Cazalet's attitude to the National Socialist regime in Germany was varied: after a visit to Germany in August 1933, during which he visited the Dachau concentration camp , he declared that he had gained a positive impression of this camp, in which he had no “undue misery” or “ undue inconvenience “on the part of the inmates (“ no undue misery or discomfort ”). Cazalet also found a German labor camp that he visited in 1936 to be positive in comparison with similar institutions in the Soviet Union. After a trip to Austria, which had just been annexed by Germany, in April 1938, he was appalled by the treatment of the Jews living in Vienna by the new rulers: From then on he wrote articles for newspapers in which he adopted a liberal attitude that allowed as many refugees as possible into the country the British Government pleaded. He also joined the Rathbone Committee. The appeasement policy of the governments Baldwin and Chamberlain against the Nazi state until 1938 was Cazalet with skepticism about in 1935, this but supported outwardly from party discipline.

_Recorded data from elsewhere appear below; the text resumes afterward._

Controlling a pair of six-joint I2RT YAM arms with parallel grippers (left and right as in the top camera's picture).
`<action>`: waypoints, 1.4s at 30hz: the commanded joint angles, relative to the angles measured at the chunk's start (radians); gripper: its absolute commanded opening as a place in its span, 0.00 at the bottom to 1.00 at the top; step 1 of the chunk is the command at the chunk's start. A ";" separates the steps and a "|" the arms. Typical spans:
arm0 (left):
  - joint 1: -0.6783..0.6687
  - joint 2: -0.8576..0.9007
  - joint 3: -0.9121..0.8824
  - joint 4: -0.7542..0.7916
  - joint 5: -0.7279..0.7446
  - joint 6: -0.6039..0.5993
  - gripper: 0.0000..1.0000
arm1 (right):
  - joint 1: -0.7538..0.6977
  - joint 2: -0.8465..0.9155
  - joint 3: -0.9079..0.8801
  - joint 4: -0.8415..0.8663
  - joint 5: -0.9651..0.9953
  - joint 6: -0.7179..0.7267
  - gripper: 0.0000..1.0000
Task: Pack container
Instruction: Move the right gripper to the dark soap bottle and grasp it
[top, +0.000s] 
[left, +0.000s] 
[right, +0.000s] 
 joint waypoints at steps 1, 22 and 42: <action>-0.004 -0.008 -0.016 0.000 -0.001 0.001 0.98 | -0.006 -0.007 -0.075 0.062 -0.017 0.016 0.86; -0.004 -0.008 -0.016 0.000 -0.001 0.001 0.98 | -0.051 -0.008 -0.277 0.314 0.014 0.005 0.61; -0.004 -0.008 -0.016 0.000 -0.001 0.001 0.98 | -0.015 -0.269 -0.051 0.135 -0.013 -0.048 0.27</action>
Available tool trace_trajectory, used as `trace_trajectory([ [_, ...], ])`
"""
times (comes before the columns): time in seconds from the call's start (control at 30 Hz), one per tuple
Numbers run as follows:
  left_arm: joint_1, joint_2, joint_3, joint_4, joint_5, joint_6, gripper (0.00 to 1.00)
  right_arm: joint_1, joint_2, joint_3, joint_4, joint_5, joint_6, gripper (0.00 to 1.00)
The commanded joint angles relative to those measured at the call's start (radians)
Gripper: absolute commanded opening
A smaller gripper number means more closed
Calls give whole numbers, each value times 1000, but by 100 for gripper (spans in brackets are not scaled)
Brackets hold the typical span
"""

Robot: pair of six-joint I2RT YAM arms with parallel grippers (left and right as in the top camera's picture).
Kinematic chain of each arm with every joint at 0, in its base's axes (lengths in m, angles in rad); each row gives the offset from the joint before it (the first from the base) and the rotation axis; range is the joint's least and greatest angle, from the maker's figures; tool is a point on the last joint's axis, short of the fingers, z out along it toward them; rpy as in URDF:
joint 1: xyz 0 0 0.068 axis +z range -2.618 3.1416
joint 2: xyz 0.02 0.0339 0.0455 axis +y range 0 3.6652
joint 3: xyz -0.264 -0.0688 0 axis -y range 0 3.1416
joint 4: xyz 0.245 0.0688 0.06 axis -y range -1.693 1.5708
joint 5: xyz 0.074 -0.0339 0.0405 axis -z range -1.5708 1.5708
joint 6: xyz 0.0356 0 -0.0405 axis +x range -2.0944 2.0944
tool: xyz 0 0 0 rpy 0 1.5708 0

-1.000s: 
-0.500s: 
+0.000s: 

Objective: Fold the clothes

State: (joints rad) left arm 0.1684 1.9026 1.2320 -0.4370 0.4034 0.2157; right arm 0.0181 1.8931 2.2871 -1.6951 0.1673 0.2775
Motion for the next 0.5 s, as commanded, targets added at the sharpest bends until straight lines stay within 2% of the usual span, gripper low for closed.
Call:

Politically, Cazalet had close ties to Winston Churchill since the early 1920s , whom he often visited on his Chartwell estate in Kent - near Cazalet's own estate. During the Second World War , Churchill appointed Cazalet, who was reactivated as an officer in 1940, as his liaison with the Polish government in exile .

During the Second World War, Cazalets was one of the few prominent Allied politicians who publicly discussed the mass murder of Eastern European Jews in the areas controlled by the National Socialists. In a speech in the British House of Commons in May 1943, in which he criticized the results of the Allied Bermuda Conference , he declared that the Allies would act with insufficient urgency against the murders in Eastern Europe: "The Jews are being exterminated today." (["There is no time to wait any longer!] The Jews are now being exterminated.")

Cazalet died on July 4, 1943, together with the head of the Polish government-in-exile Sikorski and fourteen other people, when the plane with which they wanted to fly back from the British base in Gibraltar to Great Britain crashed shortly after take-off .

Family and personal life

Cazalet's sister, Thelma Cazalet-Keir, was a prominent feminist and MP for the Conservative Party , while his brother was a racehorse trainer.

Cazalet was a teetotaler who did not consume alcohol or tobacco. He never married and remained childless. Since most of the close friendships he had in life were with homosexual and bisexual men (such as Harold Nicolson , the author Hugh Walpole , the tennis player Gottfried von Cramm , the parliamentarian Bob Boothby and Francis Lenn Taylor , the father of Elizabeth Taylor ) , he has been said to have homosexual tendencies again and again.

Cazalet was the godfather of Winston Churchill's youngest daughter Mary and Elizabeth Taylor , who later became known as an actress , for whose schooling in Great Britain he also paid for. Since the philosophy of Christian Science , to which Cazalet was committed, rejects the concept of the godfather, the information in the literature is contradictory as to whether he had an official godfather status for these girls, or whether these were unofficial obligations on his part.

literature

  • Robert Rhodes James: Victor Cazalet: A Portrait . London 1976.

Individual evidence

  1. ^ David Cesarani / Paul A. Levine: Bystanders to the Holocaust: A Re-evaluation , p. 38.
  2. ^ Mary Soames: The Daughter's Tale: The Memoir of Winston and Clementine Churchill's Youngest Daughter , 2011, p. 23.